(Records excerpted from a collection)
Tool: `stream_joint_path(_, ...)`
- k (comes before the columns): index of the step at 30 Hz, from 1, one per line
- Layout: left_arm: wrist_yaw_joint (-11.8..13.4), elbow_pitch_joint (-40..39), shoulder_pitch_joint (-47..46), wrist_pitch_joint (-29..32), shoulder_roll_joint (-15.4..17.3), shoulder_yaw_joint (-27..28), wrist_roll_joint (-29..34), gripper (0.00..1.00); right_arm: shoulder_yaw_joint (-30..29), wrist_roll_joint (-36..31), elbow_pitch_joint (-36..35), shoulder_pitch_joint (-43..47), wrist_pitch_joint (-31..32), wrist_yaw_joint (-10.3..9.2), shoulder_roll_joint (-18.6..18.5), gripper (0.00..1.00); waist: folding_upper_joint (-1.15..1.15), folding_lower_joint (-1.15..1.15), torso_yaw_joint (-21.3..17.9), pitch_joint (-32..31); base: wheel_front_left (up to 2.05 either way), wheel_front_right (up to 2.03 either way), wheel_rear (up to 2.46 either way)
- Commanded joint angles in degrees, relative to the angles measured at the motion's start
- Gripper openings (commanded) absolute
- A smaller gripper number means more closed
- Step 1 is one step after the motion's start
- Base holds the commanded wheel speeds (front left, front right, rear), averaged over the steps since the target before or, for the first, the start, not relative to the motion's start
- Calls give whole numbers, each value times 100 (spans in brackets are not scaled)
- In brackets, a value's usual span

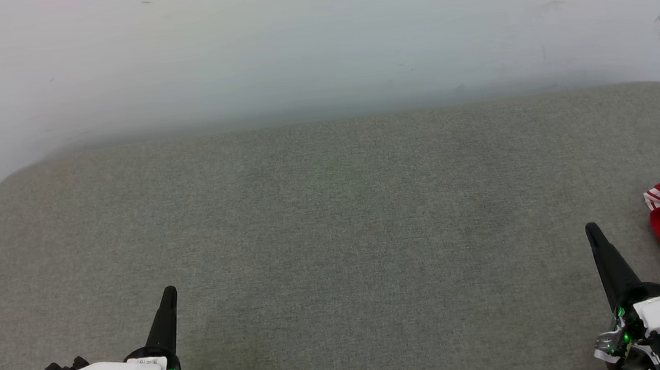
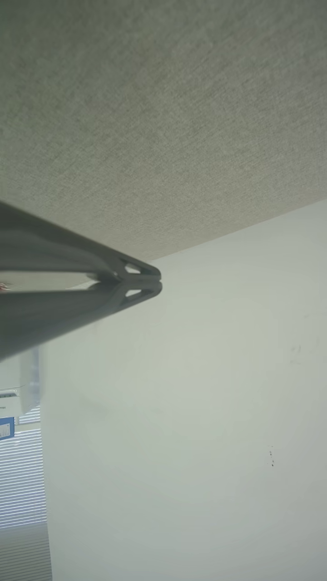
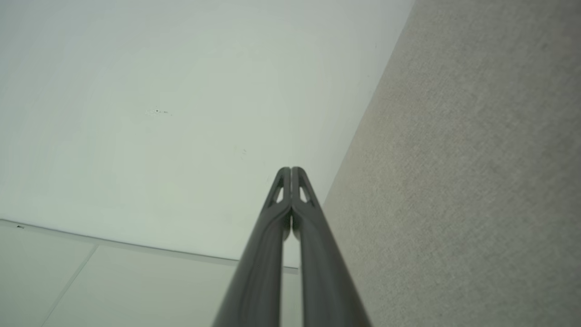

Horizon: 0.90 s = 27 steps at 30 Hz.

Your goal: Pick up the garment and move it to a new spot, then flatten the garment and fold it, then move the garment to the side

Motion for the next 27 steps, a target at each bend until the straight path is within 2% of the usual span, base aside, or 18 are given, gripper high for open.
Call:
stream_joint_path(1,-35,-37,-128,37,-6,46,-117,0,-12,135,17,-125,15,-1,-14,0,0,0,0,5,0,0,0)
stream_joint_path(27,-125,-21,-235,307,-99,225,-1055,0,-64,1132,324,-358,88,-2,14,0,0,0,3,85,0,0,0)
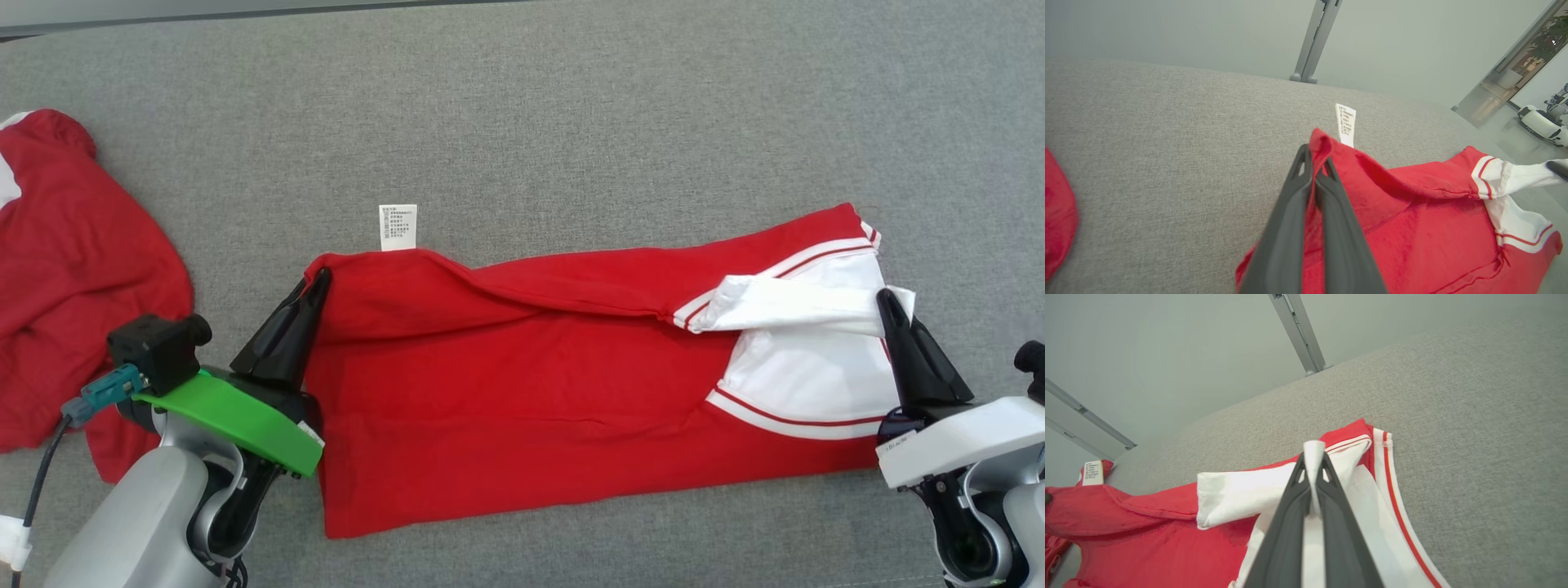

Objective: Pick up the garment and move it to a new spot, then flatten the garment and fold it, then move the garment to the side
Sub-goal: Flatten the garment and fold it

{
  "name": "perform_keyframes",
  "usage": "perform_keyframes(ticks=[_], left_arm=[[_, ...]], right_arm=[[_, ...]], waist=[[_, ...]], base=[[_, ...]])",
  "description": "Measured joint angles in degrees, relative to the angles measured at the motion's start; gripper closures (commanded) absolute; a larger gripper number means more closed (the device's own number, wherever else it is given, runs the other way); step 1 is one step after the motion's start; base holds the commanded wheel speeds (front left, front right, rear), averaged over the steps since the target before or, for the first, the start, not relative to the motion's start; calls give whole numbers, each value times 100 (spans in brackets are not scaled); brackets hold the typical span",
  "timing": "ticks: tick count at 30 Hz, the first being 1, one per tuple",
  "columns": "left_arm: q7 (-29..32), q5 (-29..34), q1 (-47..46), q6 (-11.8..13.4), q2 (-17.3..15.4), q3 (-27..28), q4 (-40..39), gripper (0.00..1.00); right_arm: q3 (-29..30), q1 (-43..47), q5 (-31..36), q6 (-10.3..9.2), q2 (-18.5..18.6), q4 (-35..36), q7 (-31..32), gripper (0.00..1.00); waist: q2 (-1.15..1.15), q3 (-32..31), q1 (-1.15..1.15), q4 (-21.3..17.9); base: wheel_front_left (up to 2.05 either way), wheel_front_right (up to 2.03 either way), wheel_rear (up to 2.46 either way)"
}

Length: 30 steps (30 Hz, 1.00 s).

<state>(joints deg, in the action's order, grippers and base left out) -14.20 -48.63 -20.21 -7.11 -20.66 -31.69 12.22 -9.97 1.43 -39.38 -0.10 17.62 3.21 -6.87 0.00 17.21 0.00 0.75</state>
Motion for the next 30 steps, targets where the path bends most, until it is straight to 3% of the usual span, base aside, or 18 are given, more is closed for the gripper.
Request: perform_keyframes(ticks=[9, 18, 30], left_arm=[[-5, -1, 37, 0, -68, -43, -172, 100], [-5, 2, 188, 0, -97, 400, -386, 100], [-22, 169, 461, 0, -24, 288, -584, 100]], right_arm=[[8, 330, 12, -51, 43, 194, -43, 100], [-62, 594, 8, -104, 29, 471, -66, 100], [-107, 722, 18, -108, 79, 250, 38, 100]], waist=[[0, -19, 0, 24], [0, -66, 0, -33], [0, -34, 0, -99]], base=[[0, 0, 0], [0, 0, 0], [0, 0, 0]])
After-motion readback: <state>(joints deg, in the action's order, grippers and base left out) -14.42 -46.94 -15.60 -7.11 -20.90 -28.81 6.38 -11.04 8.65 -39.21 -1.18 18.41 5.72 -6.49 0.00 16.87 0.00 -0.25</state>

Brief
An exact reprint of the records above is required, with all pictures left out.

Response
Tool: `stream_joint_path(_, ...)`
- k (comes before the columns): index of the step at 30 Hz, from 1, one per line
- Layout: left_arm: wrist_yaw_joint (-11.8..13.4), elbow_pitch_joint (-40..39), shoulder_pitch_joint (-47..46), wrist_pitch_joint (-29..32), shoulder_roll_joint (-15.4..17.3), shoulder_yaw_joint (-27..28), wrist_roll_joint (-29..34), gripper (0.00..1.00); right_arm: shoulder_yaw_joint (-30..29), wrist_roll_joint (-36..31), elbow_pitch_joint (-36..35), shoulder_pitch_joint (-43..47), wrist_pitch_joint (-31..32), wrist_yaw_joint (-10.3..9.2), shoulder_roll_joint (-18.6..18.5), gripper (0.00..1.00); waist: folding_upper_joint (-1.15..1.15), folding_lower_joint (-1.15..1.15), torso_yaw_joint (-21.3..17.9), pitch_joint (-32..31); base: wheel_front_left (up to 2.05 either way), wheel_front_right (up to 2.03 either way), wheel_rear (up to 2.46 either way)
- Commanded joint angles in degrees, relative to the angles measured at the motion's start
- Gripper openings (commanded) absolute
- A smaller gripper number means more closed
- Step 1 is one step after the motion's start
- Base holds the commanded wheel speeds (front left, front right, rear), averaged over the steps since the target before or, for the first, the start, not relative to the motion's start
- Calls give whole numbers, each value times 100 (spans in brackets are not scaled)
- In brackets, a value's usual span


Horizon: 0.90 s = 27 steps at 30 Hz.

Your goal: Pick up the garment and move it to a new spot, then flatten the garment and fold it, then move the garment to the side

Motion for the next 27 steps, a target at each bend until the straight path is within 2% of the usual span, base aside, or 18 are given, gripper high for open.
Call:
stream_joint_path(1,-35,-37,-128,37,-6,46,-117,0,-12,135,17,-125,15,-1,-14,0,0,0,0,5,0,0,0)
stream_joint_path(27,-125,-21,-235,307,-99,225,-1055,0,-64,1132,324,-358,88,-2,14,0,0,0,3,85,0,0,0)

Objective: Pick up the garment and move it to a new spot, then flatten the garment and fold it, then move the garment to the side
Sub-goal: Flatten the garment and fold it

{
  "name": "perform_keyframes",
  "usage": "perform_keyframes(ticks=[_], left_arm=[[_, ...]], right_arm=[[_, ...]], waist=[[_, ...]], base=[[_, ...]])",
  "description": "Measured joint angles in degrees, relative to the angles measured at the motion's start; gripper closures (commanded) absolute; a larger gripper number means more closed (the device's own number, wherever else it is given, runs the other way); step 1 is one step after the motion's start; base holds the commanded wheel speeds (front left, front right, rear), averaged over the steps since the target before or, for the first, the start, not relative to the motion's start; calls give whole numbers, each value times 100 (spans in brackets are not scaled); brackets hold the typical span",
  "timing": "ticks: tick count at 30 Hz, the first being 1, one per tuple",
  "columns": "left_arm: q7 (-29..32), q5 (-29..34), q1 (-47..46), q6 (-11.8..13.4), q2 (-17.3..15.4), q3 (-27..28), q4 (-40..39), gripper (0.00..1.00); right_arm: q3 (-29..30), q1 (-43..47), q5 (-31..36), q6 (-10.3..9.2), q2 (-18.5..18.6), q4 (-35..36), q7 (-31..32), gripper (0.00..1.00); waist: q2 (-1.15..1.15), q3 (-32..31), q1 (-1.15..1.15), q4 (-21.3..17.9); base: wheel_front_left (up to 2.05 either way), wheel_front_right (up to 2.03 either way), wheel_rear (up to 2.46 either way)"
}

Length: 30 steps (30 Hz, 1.00 s).

<state>(joints deg, in the action's order, grippers and base left out) -14.20 -48.63 -20.21 -7.11 -20.66 -31.69 12.22 -9.97 1.43 -39.38 -0.10 17.62 3.21 -6.87 0.00 17.21 0.00 0.75</state>
Motion for the next 30 steps, targets where the path bends most, until it is straight to 3% of the usual span, base aside, or 18 are given, more is closed for the gripper.
Request: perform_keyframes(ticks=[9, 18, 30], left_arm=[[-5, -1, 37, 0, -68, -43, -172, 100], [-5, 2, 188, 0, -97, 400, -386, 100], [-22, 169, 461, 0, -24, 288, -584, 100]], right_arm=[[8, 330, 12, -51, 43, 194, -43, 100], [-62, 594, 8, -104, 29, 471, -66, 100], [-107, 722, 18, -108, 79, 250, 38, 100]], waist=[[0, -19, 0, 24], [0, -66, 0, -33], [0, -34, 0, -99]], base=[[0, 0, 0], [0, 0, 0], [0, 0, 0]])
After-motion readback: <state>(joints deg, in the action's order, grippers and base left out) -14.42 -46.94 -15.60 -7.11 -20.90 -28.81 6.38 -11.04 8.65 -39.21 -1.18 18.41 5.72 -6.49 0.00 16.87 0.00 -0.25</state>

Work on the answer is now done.